5. Pembayaran yang dilakukan oleh pemungutan pajak se-
bagaimana dimaksud pada angka 2, 3 dan 4 berkenaan dengan : 
a. Pembayaran yang jumlahnya paling banyak Rp 2.000.000; dan 
tidak merupakan pembayaran yang terpecah-pecah 
b. Pembayaran untuk pembelian BBM, listrik, gas, pelumas, air 
minum atau PDAM, dan benda pos.
D. Pajak Penghasilan Pasal 23.
Merupakan pajak penghasilan yang dipotong atas penghasilan 
yang diterima atau diperoleh wajib pajak dalam negeri dan bentuk usaha 
tetap yang berasal dari modal, penyerahan jasa atau penyelenggaraan 
kegiatan selain yang telah di potong Pajak Penghasilan Ps 21, yang 
dibayarkan atau terutang oleh badan pemerintah atau subyek pajak 
dalam negeri, penyelenggara kegiatan, bentuk usaha tetap atau 
perwakilan perusahaan luar negeri lainnya. Subjek pajak atau penerima 
penghasilan yang dipotong Pajak Penghasilan Pasal 23 adalah  wajib 
pajak dalam negeri  dan bentuk usaha tetap.
Pihak Pemotong Pajak.
1. Badan Pemerintah. 
2. Subjek pajak badan dalam negeri. 
3. Penyelenggara kegiatan 
4. Bentuk usaha tetap 
5. Perwakilan perusahaan luar negeri lainnya 
6. Orang pribadi sebagai wajib pajak dalam negeri tertentu, yang 
ditunjuk oleh Kepala Kantor Pajak sebagai pemotong Pajak 
Penghasilan Pasal 23, yaitu : 
a. akuntan, arsitek, dokter, notaris, Pejabat Pembuat Akta Tanah 
(PPAT) kecuali PPAT tersebut Camat, pengacara, dan konsultan 
yang melakukan pekerjaan bebas; atau 
b. Orang pribadi yang menjalankan usaha dengan 
menyelenggarakan pembukuan, atas pembayaran berupa sewa. 

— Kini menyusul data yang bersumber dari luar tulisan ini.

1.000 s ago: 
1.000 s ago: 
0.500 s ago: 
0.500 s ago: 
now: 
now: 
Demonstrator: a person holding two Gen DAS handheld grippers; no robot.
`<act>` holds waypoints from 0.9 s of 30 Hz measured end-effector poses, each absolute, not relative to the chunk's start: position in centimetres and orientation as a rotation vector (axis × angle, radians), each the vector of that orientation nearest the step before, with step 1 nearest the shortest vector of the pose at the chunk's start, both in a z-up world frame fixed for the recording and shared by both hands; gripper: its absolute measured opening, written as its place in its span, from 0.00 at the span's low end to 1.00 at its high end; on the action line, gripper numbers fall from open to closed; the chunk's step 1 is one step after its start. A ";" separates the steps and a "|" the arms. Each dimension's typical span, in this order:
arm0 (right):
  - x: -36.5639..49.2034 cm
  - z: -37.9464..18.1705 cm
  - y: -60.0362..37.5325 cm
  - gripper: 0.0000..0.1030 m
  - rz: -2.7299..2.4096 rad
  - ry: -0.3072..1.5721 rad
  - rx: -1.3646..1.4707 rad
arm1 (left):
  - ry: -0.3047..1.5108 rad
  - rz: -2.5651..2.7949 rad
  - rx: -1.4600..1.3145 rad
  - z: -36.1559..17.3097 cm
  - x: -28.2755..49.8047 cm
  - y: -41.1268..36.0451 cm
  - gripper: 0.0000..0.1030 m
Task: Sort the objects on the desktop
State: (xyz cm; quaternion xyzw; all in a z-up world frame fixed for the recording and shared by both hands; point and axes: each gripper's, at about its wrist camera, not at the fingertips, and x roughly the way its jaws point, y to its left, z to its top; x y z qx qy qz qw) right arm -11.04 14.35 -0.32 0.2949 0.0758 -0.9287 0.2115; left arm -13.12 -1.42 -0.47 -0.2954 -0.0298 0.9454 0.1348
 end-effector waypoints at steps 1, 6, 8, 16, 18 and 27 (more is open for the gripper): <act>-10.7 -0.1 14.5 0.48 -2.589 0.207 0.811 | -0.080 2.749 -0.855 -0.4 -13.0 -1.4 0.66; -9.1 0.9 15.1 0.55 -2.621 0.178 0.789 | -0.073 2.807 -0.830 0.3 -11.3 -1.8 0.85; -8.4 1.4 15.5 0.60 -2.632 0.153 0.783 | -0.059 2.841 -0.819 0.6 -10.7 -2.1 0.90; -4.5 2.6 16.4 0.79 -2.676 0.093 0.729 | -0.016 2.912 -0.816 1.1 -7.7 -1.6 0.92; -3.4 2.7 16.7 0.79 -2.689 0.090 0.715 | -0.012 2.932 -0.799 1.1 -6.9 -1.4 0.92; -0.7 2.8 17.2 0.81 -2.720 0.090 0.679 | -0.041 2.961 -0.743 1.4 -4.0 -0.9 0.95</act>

Undang Undang  Pajak Penghasilan yang diberlakukan per 1 
Januari  2009 menetapkan bahwa penghasilan sebagai objek pajak 
penghasilan Ps. 23 yaitu :  penghasilan dengan nama dan  dalam 
bentuk apapun yang dibayarkan, disediakan untuk dibayarkan 
atau telah jatuh tempo pembayarannya oleh:
1. Badan Pemerintah 
2. Subjek Pajak badan dalam negri 
3. Penyelenggara kegiatan 
4. Bentuk usaha tetap; atau 
5. Perwakilan perusahaa luar negeri lainnya kepada wajib pajak 
dalam negeri atau bentuk usaha tetap.
Terhadap orang pribadi sebagai Wajib Pajak dalam negeri dapat 
ditunjuk oleh Direktorat Jenderal Pajak sebagai pemotong pajak.
Saat Terutangnya pajak.
Pemotongan pajak penghasilan oleh pihak-pihak sebagai 
pemotong pajak sebagaimana dimaksud pada Pasal 23 UU Pajak 
Penghasilan yaitu :terutang pada akhir bulan dilakukan pembayaran 
atau akhir bulan terutangnya penghasilan bersangkutan bergantung pada 
peristiwa yang terjadi terlebih dahulu.
Tarif  dan Obyek Pajak.
Dikelompokkan menjadi  3 (tiga), yaitu :
1. Sebesar 15% dari jumlah bruto atas:
a. dividen (Ps 4 ayat (1) huruf g UU Pajak Penghasilan)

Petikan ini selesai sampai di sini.